## EXERCISE REQUIREMENTS
Beginning with the opening line, restate the following material exactly, up through the line that contains "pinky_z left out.".

## PROVIDED DATA
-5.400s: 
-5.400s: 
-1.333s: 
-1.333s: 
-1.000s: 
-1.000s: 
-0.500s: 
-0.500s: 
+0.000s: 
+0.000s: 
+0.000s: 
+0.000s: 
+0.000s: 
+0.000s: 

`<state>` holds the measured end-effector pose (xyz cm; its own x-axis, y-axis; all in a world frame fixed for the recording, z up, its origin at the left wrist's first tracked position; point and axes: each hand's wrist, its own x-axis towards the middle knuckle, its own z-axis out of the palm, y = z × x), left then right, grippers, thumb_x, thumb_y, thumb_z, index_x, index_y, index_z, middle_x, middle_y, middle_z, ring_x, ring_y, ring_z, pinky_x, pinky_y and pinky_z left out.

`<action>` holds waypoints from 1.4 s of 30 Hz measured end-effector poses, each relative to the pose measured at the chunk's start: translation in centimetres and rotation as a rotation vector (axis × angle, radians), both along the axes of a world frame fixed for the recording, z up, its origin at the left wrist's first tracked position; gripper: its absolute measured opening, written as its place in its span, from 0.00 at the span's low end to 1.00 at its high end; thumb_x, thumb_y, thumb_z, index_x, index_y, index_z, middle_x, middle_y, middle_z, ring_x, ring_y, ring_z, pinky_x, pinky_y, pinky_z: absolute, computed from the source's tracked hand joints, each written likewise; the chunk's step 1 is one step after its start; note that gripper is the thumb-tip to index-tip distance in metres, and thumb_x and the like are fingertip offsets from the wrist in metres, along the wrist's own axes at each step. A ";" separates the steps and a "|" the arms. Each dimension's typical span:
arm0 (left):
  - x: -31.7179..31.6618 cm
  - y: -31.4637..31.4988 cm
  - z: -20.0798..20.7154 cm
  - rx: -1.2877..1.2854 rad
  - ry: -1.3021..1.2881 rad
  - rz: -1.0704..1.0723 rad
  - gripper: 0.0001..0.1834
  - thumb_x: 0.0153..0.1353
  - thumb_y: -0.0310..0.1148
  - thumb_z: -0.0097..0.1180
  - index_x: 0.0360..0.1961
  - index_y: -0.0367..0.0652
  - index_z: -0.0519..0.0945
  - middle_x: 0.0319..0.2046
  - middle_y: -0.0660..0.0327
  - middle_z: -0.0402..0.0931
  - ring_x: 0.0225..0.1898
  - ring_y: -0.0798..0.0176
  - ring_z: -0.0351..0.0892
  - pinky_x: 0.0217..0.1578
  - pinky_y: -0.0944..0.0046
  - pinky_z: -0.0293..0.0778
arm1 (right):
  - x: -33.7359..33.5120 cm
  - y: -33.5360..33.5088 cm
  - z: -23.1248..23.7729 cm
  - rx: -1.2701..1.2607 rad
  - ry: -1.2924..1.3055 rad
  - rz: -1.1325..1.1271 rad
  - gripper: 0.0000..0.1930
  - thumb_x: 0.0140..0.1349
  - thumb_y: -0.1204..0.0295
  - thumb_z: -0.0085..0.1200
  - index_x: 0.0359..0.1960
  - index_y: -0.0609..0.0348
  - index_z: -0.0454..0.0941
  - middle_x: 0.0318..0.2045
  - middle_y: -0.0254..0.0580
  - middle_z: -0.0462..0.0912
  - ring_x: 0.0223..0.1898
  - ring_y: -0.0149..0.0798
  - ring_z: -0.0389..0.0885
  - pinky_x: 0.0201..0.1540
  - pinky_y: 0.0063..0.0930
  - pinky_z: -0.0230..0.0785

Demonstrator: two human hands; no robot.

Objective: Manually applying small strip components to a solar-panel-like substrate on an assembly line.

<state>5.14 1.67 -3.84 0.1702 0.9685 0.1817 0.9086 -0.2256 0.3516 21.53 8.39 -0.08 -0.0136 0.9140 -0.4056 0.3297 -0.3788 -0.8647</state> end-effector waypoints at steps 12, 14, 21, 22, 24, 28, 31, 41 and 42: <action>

## TASK OUTPUT
-5.400s: 
-5.400s: 
-1.333s: 
-1.333s: 
-1.000s: 
-1.000s: 
-0.500s: 
-0.500s: 
+0.000s: 
+0.000s: 
+0.000s: 
+0.000s: 
+0.000s: 
+0.000s: 

`<state>` holds the measured end-effector pose (xyz cm; its own x-axis, y-axis; all in a world frame fixed for the recording, z up, its origin at the left wrist's first tracked position; point and axes: each hand's wrist, its own x-axis towards the middle knuckle, its own z-axis out of the palm, y = z × x), left then right, grippers, thumb_x, thumb_y, thumb_z, index_x, index_y, index_z, middle_x, middle_y, middle_z, ring_x, ring_y, ring_z, pinky_x, pinky_y and pinky_z left out.

Nothing further is required of this output.